Provided material: Begin
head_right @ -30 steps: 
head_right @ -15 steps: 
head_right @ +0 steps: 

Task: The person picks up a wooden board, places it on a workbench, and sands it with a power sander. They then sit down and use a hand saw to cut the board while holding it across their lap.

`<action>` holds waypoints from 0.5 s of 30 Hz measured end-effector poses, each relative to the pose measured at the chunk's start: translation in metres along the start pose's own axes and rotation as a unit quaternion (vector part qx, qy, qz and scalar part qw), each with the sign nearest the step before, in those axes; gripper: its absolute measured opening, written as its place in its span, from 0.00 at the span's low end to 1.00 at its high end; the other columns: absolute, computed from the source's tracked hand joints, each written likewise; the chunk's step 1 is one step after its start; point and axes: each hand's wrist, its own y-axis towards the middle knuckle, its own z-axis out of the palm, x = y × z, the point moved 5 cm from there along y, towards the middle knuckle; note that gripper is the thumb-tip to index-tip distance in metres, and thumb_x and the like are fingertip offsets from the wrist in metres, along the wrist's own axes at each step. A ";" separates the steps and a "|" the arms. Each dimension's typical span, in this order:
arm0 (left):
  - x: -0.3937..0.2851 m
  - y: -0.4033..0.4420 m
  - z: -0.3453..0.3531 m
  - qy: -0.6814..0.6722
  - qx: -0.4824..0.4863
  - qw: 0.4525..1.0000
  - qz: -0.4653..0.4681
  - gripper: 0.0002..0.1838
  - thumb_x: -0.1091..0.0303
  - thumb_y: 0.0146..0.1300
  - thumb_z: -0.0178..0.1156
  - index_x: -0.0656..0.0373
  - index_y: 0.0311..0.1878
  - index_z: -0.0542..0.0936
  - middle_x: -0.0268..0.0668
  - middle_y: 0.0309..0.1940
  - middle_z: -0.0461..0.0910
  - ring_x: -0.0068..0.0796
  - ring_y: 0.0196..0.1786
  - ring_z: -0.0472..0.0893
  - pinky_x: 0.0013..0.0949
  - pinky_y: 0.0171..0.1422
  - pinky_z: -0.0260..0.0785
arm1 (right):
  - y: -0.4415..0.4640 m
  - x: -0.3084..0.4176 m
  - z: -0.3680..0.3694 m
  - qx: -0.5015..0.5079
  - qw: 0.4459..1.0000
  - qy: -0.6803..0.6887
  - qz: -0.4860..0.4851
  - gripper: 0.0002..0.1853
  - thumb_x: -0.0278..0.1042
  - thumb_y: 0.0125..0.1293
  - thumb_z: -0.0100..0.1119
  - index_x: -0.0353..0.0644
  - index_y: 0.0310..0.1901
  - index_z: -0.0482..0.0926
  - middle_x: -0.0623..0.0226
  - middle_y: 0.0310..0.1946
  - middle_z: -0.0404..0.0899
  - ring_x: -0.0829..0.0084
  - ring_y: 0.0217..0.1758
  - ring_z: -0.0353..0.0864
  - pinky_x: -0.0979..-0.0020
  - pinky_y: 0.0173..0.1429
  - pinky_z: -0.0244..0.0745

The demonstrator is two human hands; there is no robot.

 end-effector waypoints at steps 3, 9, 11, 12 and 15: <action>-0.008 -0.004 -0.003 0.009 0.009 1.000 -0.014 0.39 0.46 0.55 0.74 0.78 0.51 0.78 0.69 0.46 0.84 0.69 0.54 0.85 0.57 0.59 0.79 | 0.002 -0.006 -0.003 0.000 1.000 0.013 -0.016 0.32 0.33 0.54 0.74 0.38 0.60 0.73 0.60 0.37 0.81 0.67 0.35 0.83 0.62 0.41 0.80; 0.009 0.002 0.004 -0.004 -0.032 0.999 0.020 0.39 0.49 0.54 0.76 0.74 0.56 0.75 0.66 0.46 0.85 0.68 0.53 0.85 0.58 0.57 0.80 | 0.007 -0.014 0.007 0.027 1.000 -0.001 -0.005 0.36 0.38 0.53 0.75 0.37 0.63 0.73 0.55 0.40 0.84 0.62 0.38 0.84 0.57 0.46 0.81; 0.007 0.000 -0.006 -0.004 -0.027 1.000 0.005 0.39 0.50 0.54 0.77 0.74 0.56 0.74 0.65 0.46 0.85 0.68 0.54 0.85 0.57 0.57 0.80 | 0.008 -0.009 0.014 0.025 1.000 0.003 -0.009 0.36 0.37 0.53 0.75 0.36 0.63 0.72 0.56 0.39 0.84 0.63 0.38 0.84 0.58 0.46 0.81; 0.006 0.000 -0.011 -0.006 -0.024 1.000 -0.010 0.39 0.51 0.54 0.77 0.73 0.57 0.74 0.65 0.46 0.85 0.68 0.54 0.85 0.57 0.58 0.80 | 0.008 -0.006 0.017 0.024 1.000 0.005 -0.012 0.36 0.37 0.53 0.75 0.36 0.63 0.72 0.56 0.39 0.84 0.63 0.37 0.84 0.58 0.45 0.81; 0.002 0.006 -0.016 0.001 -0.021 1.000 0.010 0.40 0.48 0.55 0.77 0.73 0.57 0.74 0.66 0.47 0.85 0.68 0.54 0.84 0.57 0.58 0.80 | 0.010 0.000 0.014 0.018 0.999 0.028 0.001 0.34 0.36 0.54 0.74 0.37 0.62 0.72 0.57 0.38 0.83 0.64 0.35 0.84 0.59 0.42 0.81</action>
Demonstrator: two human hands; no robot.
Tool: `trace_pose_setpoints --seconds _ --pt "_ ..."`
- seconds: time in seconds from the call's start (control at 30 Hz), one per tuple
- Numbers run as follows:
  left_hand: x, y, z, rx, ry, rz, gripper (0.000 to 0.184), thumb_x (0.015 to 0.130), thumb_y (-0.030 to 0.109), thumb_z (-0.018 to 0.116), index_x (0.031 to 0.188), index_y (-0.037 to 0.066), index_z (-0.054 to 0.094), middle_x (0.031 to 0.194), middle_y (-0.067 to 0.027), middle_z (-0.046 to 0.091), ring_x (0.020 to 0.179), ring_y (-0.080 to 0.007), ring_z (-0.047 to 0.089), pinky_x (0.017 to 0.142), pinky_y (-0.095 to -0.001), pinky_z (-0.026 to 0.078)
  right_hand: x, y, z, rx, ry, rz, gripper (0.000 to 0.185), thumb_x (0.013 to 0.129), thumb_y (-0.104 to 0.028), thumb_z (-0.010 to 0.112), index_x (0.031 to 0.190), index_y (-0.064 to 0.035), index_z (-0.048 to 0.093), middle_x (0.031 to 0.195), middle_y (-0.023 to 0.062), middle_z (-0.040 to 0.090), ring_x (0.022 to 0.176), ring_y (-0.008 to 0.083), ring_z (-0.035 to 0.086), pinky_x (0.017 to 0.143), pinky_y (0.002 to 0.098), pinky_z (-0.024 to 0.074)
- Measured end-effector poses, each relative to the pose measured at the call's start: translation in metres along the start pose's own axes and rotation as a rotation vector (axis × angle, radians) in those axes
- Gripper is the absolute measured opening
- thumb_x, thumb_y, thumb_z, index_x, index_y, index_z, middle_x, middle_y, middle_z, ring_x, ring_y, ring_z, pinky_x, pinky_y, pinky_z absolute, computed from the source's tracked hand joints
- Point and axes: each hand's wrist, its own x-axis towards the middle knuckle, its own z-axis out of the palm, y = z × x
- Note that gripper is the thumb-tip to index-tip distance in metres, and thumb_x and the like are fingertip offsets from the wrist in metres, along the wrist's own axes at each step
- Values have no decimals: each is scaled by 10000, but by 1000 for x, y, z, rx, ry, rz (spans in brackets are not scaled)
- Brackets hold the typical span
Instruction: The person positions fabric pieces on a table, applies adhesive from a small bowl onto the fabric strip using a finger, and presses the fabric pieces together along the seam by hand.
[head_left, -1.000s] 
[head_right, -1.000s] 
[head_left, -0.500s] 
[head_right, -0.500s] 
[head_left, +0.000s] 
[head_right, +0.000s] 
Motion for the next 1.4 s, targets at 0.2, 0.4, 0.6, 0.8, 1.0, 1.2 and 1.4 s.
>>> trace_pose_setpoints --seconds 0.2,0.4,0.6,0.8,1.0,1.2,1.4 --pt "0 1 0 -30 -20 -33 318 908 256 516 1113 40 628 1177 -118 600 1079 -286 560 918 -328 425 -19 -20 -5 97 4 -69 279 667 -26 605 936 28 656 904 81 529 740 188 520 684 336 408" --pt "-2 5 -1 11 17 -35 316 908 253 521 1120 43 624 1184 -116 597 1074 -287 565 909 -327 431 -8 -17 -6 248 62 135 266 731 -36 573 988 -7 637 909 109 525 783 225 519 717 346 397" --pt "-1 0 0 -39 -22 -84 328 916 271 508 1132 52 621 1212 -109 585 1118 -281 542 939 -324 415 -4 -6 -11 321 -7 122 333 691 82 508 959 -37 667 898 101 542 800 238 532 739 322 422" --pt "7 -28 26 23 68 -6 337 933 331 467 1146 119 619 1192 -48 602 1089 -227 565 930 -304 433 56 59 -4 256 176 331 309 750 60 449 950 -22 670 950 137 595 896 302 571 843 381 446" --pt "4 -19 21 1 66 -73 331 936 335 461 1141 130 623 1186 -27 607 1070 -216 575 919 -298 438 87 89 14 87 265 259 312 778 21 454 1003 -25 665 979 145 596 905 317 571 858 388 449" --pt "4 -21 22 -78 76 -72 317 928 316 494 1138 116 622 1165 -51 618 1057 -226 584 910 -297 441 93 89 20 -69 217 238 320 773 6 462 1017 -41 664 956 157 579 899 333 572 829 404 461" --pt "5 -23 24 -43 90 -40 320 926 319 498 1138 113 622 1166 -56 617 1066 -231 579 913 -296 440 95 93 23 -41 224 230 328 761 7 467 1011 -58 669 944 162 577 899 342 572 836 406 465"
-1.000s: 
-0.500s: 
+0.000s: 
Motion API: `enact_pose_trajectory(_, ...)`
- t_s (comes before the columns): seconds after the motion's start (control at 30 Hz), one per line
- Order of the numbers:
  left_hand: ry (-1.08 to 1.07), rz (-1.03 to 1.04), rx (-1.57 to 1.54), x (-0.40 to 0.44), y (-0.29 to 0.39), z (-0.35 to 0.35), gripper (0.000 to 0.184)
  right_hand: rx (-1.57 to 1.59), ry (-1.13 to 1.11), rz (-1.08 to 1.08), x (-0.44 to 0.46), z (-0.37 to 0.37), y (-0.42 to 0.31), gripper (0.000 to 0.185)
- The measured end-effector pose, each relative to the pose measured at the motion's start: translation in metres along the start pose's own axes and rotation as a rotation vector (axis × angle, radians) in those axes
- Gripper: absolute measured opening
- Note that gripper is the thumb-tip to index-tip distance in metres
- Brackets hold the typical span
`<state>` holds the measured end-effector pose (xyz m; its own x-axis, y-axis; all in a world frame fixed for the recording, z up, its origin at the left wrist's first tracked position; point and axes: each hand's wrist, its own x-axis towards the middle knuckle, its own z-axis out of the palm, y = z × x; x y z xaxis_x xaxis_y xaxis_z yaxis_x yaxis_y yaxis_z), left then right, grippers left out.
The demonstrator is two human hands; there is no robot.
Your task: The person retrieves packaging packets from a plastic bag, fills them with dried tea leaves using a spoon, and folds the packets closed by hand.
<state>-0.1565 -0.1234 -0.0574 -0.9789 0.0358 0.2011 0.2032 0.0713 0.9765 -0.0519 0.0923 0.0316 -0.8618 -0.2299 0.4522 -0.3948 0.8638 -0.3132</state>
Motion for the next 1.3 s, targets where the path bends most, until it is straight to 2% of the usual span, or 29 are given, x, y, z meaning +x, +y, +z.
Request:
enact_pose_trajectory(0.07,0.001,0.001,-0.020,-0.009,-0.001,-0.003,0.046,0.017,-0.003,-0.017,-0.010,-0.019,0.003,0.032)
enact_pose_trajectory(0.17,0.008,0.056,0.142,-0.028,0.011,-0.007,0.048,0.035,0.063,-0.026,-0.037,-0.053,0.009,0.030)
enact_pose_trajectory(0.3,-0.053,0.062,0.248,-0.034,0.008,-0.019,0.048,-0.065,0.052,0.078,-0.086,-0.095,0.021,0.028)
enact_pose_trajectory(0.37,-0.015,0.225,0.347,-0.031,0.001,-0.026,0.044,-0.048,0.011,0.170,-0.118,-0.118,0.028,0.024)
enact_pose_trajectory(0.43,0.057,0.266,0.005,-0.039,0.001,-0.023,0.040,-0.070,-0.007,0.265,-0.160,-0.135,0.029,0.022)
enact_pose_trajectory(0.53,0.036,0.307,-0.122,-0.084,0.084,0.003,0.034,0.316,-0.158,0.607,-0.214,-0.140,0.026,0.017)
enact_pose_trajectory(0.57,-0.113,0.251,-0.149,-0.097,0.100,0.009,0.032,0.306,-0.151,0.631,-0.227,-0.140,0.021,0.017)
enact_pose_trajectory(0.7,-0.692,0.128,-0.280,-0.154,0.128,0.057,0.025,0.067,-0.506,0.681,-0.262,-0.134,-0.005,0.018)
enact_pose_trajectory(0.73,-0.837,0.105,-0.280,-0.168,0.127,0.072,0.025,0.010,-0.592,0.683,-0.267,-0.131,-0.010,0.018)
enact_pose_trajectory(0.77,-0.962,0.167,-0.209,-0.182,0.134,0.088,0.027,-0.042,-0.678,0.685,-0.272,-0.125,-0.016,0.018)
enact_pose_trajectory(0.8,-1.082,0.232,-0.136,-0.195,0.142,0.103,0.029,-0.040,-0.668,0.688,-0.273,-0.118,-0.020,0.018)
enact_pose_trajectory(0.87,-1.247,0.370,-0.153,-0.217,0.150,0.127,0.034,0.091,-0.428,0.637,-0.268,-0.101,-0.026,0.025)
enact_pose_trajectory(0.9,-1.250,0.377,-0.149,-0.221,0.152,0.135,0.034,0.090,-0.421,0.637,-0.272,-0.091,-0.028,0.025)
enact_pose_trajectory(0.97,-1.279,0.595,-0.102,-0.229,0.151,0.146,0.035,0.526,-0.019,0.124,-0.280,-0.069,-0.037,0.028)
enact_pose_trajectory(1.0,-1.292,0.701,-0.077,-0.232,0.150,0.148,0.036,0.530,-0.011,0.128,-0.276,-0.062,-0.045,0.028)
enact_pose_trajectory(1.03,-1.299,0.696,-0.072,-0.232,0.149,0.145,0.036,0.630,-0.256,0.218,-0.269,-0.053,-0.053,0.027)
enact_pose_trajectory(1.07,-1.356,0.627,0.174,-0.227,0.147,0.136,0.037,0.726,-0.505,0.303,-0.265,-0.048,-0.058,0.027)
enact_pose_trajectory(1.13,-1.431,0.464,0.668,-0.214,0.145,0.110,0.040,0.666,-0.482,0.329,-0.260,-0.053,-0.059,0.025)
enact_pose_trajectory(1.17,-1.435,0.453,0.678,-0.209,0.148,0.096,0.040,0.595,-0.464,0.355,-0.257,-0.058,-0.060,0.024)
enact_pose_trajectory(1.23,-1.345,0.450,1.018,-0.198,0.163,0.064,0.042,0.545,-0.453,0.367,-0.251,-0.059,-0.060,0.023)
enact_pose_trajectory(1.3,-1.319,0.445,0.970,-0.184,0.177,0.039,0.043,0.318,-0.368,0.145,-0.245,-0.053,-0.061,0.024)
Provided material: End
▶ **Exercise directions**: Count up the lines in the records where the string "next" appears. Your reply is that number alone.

▶ **Output for this exercise**: 2